_What the task asks:_
Look through the material below and return every line that contains "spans".
::::::::::
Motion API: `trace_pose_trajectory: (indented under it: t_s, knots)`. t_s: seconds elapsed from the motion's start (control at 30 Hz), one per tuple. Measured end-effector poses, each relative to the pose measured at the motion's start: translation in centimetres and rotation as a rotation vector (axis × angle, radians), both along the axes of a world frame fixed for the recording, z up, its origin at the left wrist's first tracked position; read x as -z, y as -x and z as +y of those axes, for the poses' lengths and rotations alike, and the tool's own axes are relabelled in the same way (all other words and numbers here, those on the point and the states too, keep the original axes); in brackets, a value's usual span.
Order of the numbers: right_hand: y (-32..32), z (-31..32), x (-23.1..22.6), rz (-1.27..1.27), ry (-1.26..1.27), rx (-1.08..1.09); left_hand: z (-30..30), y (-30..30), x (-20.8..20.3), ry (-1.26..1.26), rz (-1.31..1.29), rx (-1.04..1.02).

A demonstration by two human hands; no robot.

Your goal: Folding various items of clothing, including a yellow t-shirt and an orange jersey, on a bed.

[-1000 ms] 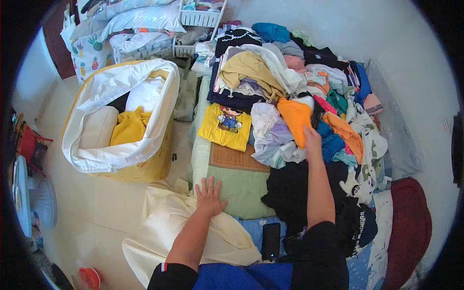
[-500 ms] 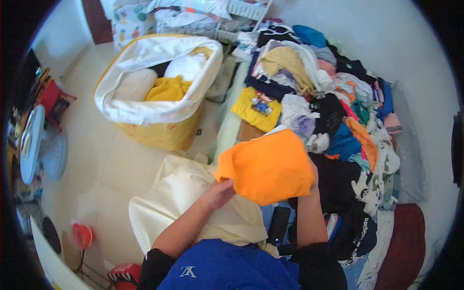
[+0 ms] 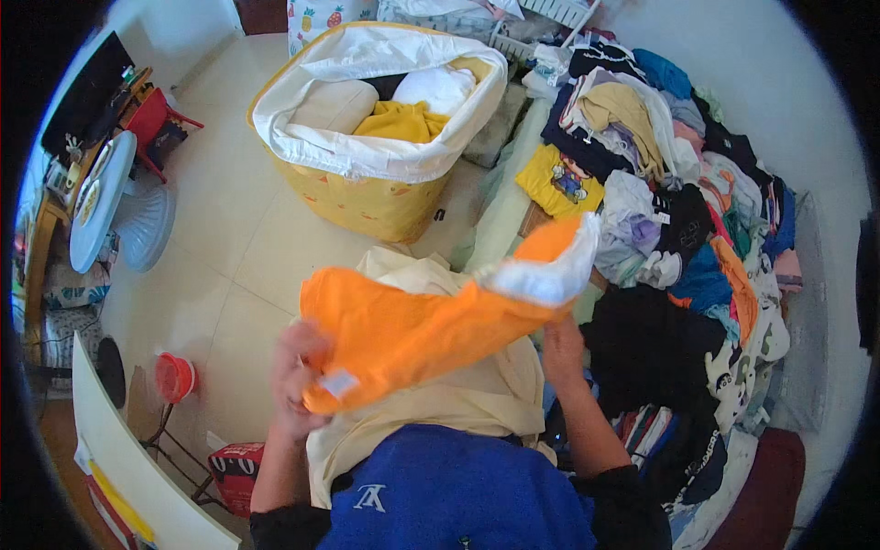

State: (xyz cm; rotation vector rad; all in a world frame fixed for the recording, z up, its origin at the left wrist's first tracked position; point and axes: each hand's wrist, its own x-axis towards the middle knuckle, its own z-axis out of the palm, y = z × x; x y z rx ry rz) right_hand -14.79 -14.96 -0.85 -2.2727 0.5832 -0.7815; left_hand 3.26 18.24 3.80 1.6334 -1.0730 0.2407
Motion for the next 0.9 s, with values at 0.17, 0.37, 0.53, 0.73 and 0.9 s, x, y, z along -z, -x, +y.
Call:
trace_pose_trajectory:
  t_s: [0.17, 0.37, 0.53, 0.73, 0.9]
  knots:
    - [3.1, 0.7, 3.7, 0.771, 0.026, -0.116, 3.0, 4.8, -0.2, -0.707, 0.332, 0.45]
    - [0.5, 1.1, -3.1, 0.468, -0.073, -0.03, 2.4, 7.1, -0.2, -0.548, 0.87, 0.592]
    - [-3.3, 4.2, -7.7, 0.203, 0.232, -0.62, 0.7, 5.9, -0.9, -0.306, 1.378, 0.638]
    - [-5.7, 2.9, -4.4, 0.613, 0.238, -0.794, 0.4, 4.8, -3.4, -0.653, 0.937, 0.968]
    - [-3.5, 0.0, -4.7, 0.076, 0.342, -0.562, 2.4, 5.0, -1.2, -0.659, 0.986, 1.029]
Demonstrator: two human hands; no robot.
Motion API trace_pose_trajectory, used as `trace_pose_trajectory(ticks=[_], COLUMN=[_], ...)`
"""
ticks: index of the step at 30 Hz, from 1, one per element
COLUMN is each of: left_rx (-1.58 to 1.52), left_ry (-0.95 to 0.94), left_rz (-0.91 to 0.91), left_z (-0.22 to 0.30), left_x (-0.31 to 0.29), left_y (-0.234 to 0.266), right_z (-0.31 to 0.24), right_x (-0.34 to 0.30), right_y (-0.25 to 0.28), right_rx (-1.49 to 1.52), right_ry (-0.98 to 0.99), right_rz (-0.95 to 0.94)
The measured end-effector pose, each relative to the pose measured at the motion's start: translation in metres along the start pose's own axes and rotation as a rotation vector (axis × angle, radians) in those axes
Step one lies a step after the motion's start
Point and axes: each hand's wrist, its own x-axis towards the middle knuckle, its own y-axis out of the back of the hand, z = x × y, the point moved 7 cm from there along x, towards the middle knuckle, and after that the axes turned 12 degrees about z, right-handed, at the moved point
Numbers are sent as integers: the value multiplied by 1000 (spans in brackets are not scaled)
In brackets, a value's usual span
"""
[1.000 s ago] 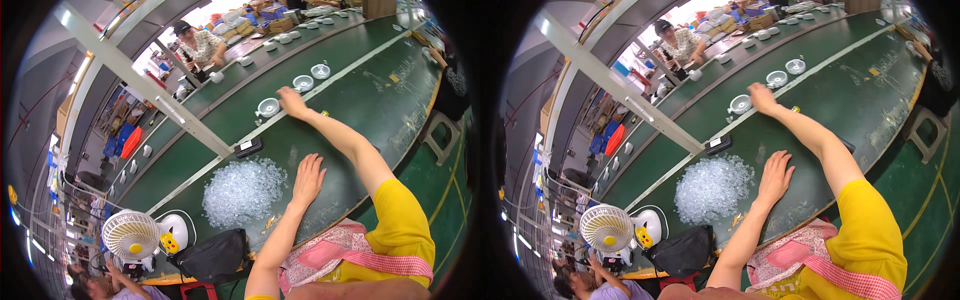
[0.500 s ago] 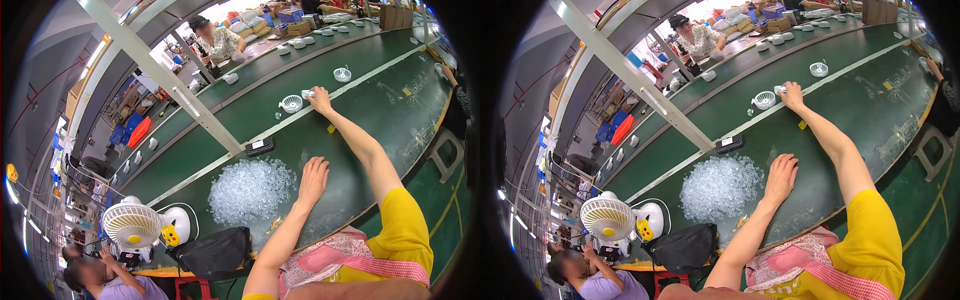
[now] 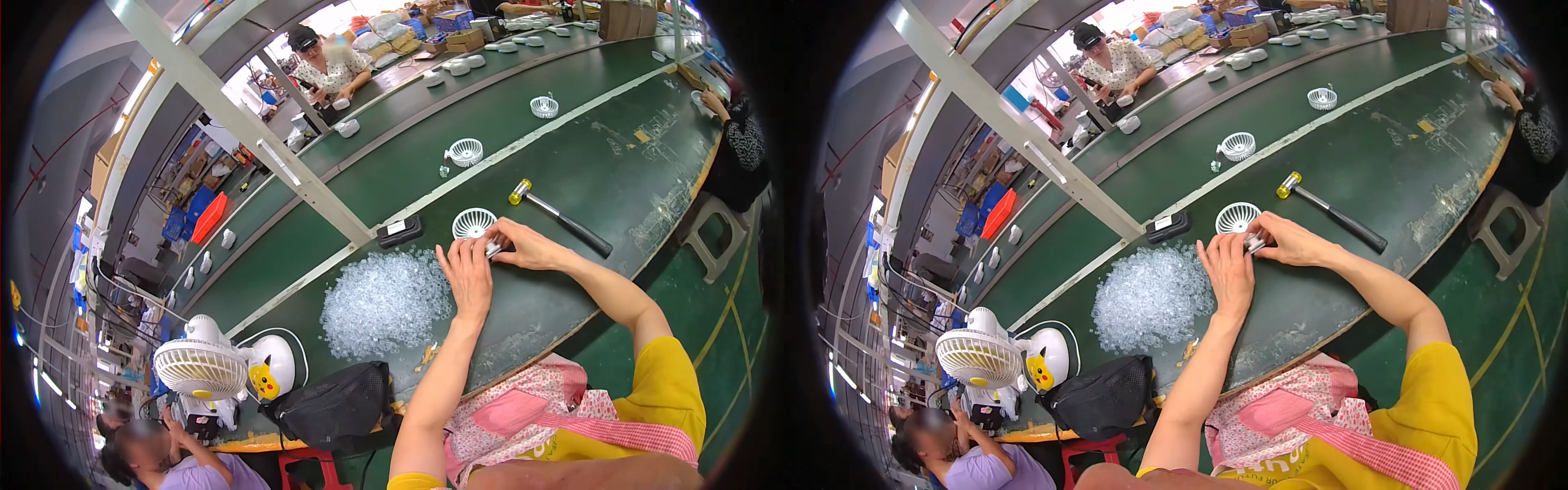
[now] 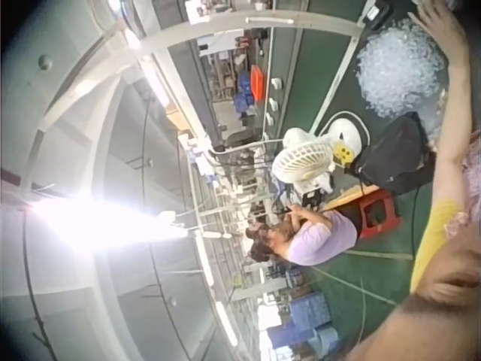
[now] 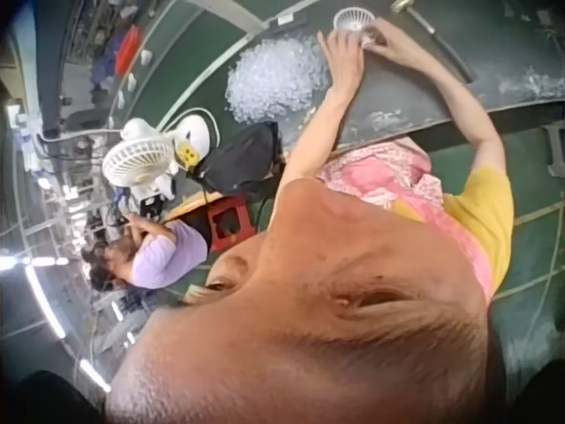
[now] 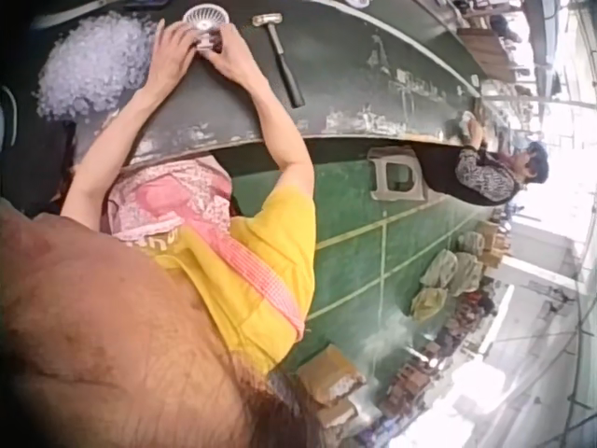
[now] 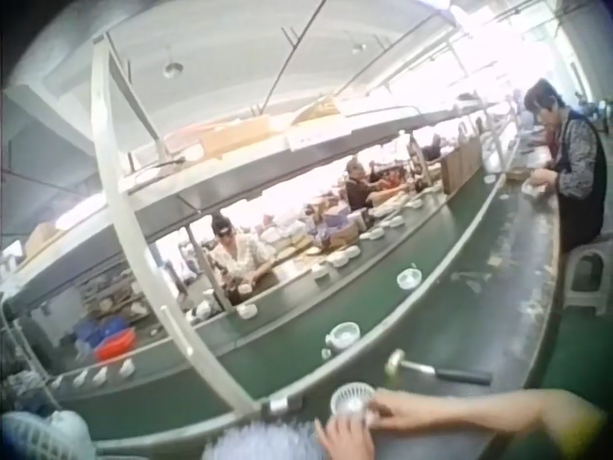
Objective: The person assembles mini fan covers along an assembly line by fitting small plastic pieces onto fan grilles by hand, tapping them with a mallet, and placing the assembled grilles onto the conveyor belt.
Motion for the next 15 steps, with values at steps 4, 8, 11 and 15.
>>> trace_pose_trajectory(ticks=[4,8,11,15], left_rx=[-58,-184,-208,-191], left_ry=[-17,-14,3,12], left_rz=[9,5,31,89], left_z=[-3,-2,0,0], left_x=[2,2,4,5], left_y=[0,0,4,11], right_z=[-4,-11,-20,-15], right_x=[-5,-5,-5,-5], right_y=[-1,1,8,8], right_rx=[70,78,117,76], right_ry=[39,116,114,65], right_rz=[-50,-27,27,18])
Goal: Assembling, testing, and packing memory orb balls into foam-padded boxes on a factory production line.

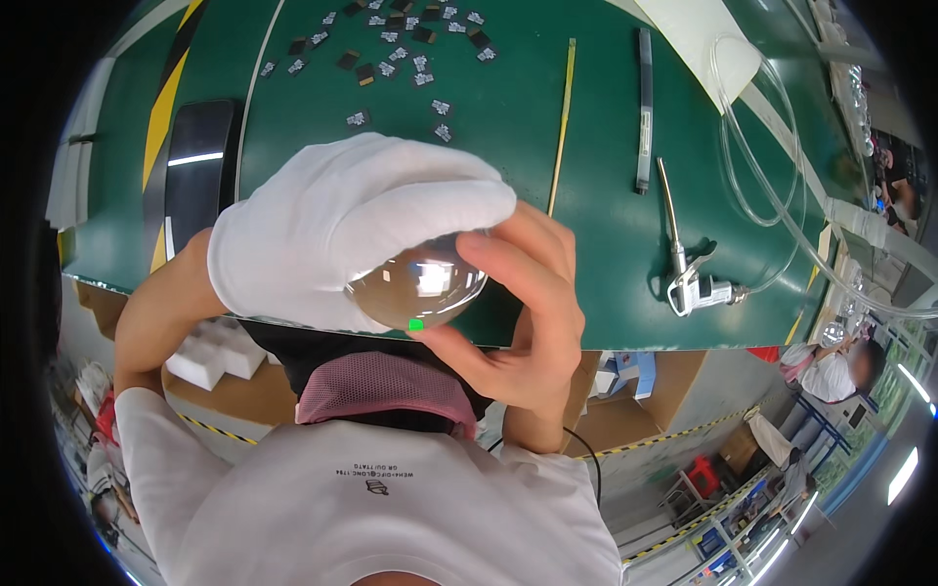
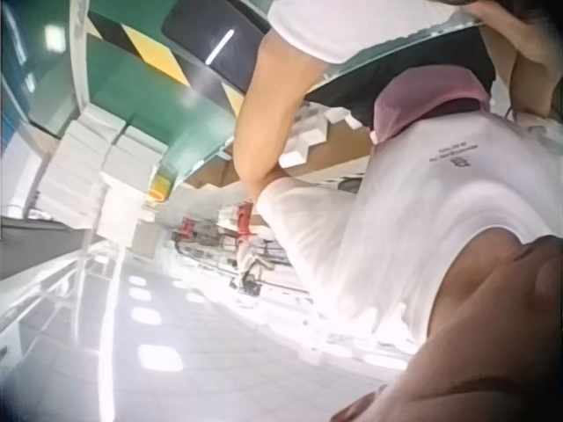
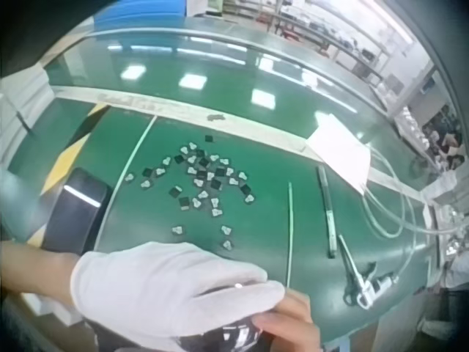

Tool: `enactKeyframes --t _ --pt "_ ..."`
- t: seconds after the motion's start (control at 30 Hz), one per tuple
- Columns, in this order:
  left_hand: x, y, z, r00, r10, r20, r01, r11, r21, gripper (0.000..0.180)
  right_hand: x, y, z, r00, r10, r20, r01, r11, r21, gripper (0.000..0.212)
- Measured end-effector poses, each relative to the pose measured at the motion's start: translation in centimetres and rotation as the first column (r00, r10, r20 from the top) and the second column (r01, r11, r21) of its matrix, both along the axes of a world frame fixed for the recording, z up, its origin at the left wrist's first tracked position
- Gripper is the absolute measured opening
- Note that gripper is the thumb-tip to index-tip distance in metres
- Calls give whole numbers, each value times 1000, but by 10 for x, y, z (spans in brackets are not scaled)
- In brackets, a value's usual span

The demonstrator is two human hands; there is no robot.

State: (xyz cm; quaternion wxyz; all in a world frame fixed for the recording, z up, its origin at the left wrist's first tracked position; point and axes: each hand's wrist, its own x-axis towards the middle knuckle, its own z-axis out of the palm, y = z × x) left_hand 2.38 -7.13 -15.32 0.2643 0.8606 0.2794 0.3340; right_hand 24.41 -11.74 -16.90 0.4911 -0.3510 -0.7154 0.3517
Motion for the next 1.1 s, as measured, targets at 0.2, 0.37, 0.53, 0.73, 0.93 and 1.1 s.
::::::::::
_Solution:_
Numbers are sent as integers: the value multiplied by 1000 (spans in brackets are not scaled)
- Calls give whole numbers, each value times 1000, but by 10 for x, y, z (spans in brackets are not scaled)

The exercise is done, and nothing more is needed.